Nasce la pecora Dolly, il primo mammifero vivente clonato, muoiono Francois Mitterrand e Marcello Mastroianni. Romano Prodi e l’Ulivo conquistano Palazzo Chigi, Atlanta ospita la 26ª Olimpiade. Alcuni avvenimenti del 1996, anno di nascita de Il Foglio. Il primo numero arriva in edicola il 30 gennaio ed è il frutto della volontà del fondatore, Giuliano Ferrara, di dare vita a un progetto editoriale orientato all’analisi e all’approfondimento, aperto a contributi di punti di vista e sensibilità differenti.

I giornalisti

Le firme sono quelle di Pierluigi Battista, Carlo Rossella, Pietrangelo Buttafuoco, Adriano Sofri. Vincino è l’autore delle vignette. Gli albori della storia dei “foglianti”. Lo ha ricordato in un’intervista Maurizio Crippa, uno dei pionieri. Fine 1995. «Era inverno, si era concluso il Berlusconi I con lo stesso Ferrara ministro, l’Italia era ancora nelle macerie di Tangentopoli, il mondo nelle macerie del muro di Berlino. Eravamo in sei-sette. Giovani disoccupati organizzati. Fummo convocati da Sergio Zuncheddu, imprenditore sardo, il nostro primo editore. Entra Giuliano Ferrara e dice: “Sono Giuliano Ferrara e farò il Foglio”. Due numeri zero, quattro riunioni, e il giornale è partito».

Il compleanno
Il grande cerimoniere della festa per i trent’anni del giornale è l’attuale direttore Claudio Cerasa, al timone dal 2015: «Dalla fine di gennaio e per tutto il mese di febbraio pubblicheremo ogni giorno un numero del passato per ripercorrere la nostra storia. Avremo copertine speciali disegnate per noi da grandi artisti, rievocazioni del passato del giornale e altre sorprese che non possiamo ancora rivelare». Il Foglio vuole mantenere lo spirito delle origini: «Cerchiamo di raccontare la realtà in modo originale e di coltivare idee controcorrente.
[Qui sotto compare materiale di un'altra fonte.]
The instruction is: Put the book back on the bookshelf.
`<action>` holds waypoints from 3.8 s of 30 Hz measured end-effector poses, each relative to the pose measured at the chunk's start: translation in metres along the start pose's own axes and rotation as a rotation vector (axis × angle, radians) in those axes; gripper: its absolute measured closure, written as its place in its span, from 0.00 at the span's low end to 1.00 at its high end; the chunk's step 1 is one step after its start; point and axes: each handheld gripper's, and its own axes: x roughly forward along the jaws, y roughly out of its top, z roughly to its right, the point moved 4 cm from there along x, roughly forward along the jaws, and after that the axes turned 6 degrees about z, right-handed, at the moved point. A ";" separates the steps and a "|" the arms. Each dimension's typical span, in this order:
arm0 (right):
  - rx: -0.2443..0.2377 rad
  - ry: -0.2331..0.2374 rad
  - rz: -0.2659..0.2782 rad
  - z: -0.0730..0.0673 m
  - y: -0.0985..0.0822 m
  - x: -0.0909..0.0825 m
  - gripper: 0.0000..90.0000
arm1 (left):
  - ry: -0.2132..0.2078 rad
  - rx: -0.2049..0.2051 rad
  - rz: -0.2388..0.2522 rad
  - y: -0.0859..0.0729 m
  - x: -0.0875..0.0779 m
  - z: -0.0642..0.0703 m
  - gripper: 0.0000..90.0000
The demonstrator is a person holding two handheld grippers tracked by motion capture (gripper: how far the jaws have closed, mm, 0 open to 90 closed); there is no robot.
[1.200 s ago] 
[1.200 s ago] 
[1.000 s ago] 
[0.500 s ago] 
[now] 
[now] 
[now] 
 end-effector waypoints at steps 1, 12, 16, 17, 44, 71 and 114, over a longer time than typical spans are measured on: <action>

Nel nostro codice genetico c’è la lotta a ogni forma di estremismo e la difesa delle libertà». Domani, per i lettori dell’Unione Sarda, Il Foglio sarà in edicola al prezzo di un euro.

L’elefantino
C’è sempre l’impronta di Giuliano Ferrara e il suo elefantino continua ad essere un sigillo ben visibile. «Il giornale», sottolinea Cerasa, «è una creatura di Giuliano. Il Foglio nasce dalla sua capacità di aver formato le nostre menti e soprattutto la nostra curiosità, fondamento del quotidiano, imprinting di tutti i “foglianti”. Riteniamo che un fatto non vada osservato in modo superficiale. È necessario capire se ci sia qualcosa in più da raccontare, oltre le apparenze, per smontare la narrazione “mainstream” di alcune vicende e offrire un personale punto di vista. Non nascondiamo le nostre idee perché il modo migliore per entrare in sintonia con i lettori non è quello di fingere di essere neutrali, ma di ricordare sempre da che parte stiamo».

Come difendersi

«Le difficoltà del mondo dell’editoria, con le quali anche noi facciamo i conti», rilancia Cerasa, «si possono affrontare con i contenuti di qualità da diffondere con tutti i mezzi possibili. Penso al sito e alle piattaforme digitali. È anche importante continuare a seguire un’impostazione che considera l’educazione dei follower, e non il frenetico inseguimento dei loro consensi con i like, un tratto distintivo del progetto editoriale». Il Foglio mantiene forti legami con la Sardegna: «Il giornale ha un rapporto speciale con Sergio Zuncheddu, oggi editore del gruppo L’Unione Sarda, che nel 1996 ha contribuito a dare slancio al nostro progetto. Abbiamo tanti lettori nell’Isola e pensiamo che la Sardegna sia il simbolo di quello che dovrebbe essere l’Italia per la sua capacità di affrontare con grande determinazione le difficoltà e i momenti di crisi».